Find the line in the data below that contains "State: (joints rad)". Return that line and all the lines after it, unchanged.

[[ INFORMATION PROVIDED open ]]

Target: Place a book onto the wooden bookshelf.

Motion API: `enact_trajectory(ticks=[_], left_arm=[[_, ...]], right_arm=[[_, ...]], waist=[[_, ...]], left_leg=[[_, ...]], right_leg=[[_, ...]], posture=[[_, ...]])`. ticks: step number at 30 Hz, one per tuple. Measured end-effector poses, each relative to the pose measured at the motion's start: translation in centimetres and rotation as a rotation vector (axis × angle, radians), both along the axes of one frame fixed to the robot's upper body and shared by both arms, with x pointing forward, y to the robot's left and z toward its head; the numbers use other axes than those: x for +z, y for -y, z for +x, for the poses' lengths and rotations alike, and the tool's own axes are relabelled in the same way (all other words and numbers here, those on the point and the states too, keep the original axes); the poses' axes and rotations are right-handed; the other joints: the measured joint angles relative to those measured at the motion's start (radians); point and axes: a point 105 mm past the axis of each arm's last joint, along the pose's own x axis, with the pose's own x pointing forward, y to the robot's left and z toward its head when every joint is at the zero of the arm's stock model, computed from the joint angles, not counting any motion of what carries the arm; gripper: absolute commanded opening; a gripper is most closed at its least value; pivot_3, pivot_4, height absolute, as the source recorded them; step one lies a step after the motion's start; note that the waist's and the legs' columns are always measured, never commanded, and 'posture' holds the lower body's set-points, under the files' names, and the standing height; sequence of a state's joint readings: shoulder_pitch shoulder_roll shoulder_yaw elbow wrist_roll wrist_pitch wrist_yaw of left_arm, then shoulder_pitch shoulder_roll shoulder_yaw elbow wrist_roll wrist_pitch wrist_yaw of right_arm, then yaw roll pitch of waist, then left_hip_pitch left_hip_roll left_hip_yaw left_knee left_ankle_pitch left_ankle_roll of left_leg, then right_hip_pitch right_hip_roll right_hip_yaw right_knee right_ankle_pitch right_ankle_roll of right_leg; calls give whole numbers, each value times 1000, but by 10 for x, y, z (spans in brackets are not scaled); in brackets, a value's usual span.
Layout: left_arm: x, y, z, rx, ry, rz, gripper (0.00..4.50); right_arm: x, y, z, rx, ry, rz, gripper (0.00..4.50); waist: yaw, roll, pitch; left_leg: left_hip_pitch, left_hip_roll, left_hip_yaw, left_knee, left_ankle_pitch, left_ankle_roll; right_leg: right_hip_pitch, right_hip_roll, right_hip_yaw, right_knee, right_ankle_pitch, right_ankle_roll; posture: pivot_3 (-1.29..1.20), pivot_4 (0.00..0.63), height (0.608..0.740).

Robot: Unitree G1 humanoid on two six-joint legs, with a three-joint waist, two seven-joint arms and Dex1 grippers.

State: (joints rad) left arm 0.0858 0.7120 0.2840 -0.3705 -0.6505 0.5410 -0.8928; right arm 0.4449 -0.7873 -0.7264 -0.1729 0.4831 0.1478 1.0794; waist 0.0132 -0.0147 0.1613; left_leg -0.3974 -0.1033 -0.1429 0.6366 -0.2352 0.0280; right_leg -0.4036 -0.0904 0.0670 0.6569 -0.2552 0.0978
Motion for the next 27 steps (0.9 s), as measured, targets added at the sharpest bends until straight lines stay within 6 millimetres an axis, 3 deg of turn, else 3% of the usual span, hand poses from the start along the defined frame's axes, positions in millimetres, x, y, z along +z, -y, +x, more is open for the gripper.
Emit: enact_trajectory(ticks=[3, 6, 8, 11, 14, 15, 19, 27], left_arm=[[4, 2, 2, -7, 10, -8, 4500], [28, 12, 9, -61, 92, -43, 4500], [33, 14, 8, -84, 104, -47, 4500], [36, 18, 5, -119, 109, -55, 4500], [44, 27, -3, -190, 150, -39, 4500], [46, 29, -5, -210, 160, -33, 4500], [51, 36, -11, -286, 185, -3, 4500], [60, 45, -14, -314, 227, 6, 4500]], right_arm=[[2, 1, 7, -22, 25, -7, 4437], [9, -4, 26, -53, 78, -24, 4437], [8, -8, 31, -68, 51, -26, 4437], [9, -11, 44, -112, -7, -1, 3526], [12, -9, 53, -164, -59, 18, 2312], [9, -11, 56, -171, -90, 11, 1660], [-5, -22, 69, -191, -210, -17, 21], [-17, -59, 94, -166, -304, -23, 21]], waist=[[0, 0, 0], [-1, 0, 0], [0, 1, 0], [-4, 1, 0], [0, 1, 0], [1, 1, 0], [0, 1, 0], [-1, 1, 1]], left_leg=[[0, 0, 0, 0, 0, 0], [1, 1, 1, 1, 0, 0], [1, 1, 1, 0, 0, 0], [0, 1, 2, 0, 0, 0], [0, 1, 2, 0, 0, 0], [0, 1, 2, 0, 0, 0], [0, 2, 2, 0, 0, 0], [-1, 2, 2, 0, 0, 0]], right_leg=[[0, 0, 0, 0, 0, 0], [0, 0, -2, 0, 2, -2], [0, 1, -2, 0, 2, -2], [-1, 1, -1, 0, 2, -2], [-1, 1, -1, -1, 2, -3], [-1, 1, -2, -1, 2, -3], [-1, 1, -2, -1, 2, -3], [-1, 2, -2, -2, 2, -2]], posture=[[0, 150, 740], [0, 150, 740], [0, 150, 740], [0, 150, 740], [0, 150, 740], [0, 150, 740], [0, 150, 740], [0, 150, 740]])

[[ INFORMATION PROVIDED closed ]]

* **WRITTEN SOLUTION**
State: (joints rad) left arm 0.0858 0.7120 0.2840 -0.3705 -0.6505 0.5410 -0.8928; right arm 0.4449 -0.7873 -0.7264 -0.1729 0.4831 0.1478 1.0794; waist 0.0132 -0.0147 0.1613; left_leg -0.3974 -0.1033 -0.1429 0.6366 -0.2352 0.0280; right_leg -0.4036 -0.0904 0.0670 0.6569 -0.2552 0.0978
Motion for the next 27 steps (0.9 s), as measured, targets added at the sharpest bends until straight lines stay within 6 millimetres an axis, 3 deg of turn, else 3% of the usual span, hand poses from the start along the defined frame's axes, positions in millimetres, x, y, z along +z, -y, +x, more is open for the gripper.
Emit: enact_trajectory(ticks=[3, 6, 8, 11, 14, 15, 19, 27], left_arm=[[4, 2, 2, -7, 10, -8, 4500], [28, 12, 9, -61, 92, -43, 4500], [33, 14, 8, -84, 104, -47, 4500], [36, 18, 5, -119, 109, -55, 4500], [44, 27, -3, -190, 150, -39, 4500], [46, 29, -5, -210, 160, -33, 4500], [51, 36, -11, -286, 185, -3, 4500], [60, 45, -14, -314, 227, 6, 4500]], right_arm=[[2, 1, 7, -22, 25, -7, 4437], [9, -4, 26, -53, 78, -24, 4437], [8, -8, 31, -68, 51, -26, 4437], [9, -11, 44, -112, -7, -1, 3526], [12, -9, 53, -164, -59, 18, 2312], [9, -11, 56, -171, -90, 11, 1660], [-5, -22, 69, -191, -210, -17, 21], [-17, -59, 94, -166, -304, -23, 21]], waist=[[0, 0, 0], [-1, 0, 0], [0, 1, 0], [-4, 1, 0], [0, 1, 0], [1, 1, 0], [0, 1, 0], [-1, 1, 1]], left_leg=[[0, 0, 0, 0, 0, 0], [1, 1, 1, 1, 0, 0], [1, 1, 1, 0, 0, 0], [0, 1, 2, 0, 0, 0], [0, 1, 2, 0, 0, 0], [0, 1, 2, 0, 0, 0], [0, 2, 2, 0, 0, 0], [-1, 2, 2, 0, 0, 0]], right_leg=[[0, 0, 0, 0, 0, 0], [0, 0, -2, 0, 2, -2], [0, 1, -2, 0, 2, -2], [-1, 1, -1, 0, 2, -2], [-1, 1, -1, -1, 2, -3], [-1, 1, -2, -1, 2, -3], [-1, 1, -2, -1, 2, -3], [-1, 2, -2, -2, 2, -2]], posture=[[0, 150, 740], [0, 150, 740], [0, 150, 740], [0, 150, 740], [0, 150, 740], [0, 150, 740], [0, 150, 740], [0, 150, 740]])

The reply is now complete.